═════ Records for the exercise ═════
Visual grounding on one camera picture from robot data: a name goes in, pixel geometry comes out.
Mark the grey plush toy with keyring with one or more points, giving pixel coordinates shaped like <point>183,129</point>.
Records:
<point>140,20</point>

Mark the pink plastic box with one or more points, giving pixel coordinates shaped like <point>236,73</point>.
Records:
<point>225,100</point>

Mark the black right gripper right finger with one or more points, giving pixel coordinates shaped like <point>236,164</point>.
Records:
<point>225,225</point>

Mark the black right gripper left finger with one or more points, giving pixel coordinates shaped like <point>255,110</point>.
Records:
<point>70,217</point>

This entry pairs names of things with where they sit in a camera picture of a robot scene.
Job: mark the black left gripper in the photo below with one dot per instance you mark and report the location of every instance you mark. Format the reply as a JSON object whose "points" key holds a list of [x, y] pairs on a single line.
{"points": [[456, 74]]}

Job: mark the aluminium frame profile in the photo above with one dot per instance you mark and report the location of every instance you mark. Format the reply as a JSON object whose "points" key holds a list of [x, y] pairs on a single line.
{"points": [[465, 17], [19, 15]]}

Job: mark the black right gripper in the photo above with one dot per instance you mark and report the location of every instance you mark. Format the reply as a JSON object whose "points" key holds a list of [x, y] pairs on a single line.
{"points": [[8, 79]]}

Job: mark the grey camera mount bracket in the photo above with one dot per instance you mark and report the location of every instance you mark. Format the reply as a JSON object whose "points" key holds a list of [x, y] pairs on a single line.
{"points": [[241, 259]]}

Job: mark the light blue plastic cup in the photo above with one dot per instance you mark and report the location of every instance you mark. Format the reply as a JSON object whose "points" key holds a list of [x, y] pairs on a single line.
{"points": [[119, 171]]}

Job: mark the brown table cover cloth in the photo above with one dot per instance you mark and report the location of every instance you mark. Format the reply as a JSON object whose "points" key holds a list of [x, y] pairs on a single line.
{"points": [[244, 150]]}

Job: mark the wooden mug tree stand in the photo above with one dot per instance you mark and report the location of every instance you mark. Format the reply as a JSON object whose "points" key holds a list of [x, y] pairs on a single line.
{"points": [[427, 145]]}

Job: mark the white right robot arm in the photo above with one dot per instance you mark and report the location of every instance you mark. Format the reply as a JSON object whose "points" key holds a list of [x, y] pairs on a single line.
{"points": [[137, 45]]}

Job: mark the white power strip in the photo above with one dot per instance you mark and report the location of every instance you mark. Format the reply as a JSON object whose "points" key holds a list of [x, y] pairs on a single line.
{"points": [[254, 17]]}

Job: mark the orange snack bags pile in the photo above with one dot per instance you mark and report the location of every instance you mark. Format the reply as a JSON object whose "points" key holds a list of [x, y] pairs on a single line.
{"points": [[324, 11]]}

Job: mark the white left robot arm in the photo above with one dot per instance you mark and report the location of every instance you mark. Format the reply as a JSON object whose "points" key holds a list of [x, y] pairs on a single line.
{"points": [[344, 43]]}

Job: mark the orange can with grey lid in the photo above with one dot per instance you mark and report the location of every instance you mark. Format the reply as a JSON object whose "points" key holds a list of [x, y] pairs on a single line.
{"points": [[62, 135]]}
═════
| Exercise objective |
All of the material should appear again, reproduced word for word.

| Task response |
Visual grounding on one camera picture from robot data: a name goes in, pixel geometry comes out.
Mark the grey plush toy with keyring with one or more points, giving pixel coordinates shaped like <point>183,129</point>.
Records:
<point>140,20</point>

Mark the pink plastic box with one or more points, giving pixel coordinates shaped like <point>236,73</point>.
Records:
<point>225,100</point>

Mark the black right gripper right finger with one or more points, giving pixel coordinates shaped like <point>236,164</point>.
Records:
<point>225,225</point>

Mark the black right gripper left finger with one or more points, giving pixel coordinates shaped like <point>255,110</point>.
Records:
<point>70,217</point>

This entry pairs names of things with where they sit in a camera picture of a robot scene.
Job: mark the black left gripper in the photo below with one dot per instance you mark and report the location of every instance you mark. Format the reply as a JSON object whose "points" key holds a list of [x, y] pairs on a single line.
{"points": [[456, 74]]}

Job: mark the aluminium frame profile in the photo above with one dot per instance you mark and report the location of every instance you mark. Format the reply as a JSON object whose "points" key holds a list of [x, y] pairs on a single line.
{"points": [[465, 17], [19, 15]]}

Job: mark the black right gripper in the photo above with one dot per instance you mark and report the location of every instance you mark. Format the reply as a JSON object whose "points" key holds a list of [x, y] pairs on a single line.
{"points": [[8, 79]]}

Job: mark the grey camera mount bracket in the photo above with one dot per instance you mark and report the location of every instance you mark. Format the reply as a JSON object whose "points" key holds a list of [x, y] pairs on a single line.
{"points": [[241, 259]]}

Job: mark the light blue plastic cup in the photo above with one dot per instance you mark and report the location of every instance you mark. Format the reply as a JSON object whose "points" key holds a list of [x, y] pairs on a single line.
{"points": [[119, 171]]}

Job: mark the brown table cover cloth in the photo above with one dot per instance you mark and report the location of every instance you mark. Format the reply as a JSON object whose "points" key holds a list of [x, y] pairs on a single line.
{"points": [[244, 150]]}

Job: mark the wooden mug tree stand in the photo above with one dot per instance you mark and report the location of every instance you mark. Format the reply as a JSON object whose "points" key holds a list of [x, y] pairs on a single line.
{"points": [[427, 145]]}

Job: mark the white right robot arm in the photo above with one dot per instance you mark and report the location of every instance you mark. Format the reply as a JSON object whose "points" key holds a list of [x, y] pairs on a single line.
{"points": [[137, 45]]}

Job: mark the white power strip in the photo above with one dot per instance you mark and report the location of every instance you mark. Format the reply as a JSON object whose "points" key holds a list of [x, y] pairs on a single line.
{"points": [[254, 17]]}

Job: mark the orange snack bags pile in the photo above with one dot per instance you mark and report the location of every instance you mark. Format the reply as a JSON object whose "points" key holds a list of [x, y] pairs on a single line.
{"points": [[324, 11]]}

Job: mark the white left robot arm in the photo above with one dot per instance you mark and report the location of every instance you mark. Format the reply as a JSON object whose "points" key holds a list of [x, y] pairs on a single line.
{"points": [[344, 43]]}

Job: mark the orange can with grey lid in the photo above with one dot per instance you mark and report the location of every instance you mark. Format the reply as a JSON object whose "points" key holds a list of [x, y] pairs on a single line.
{"points": [[62, 135]]}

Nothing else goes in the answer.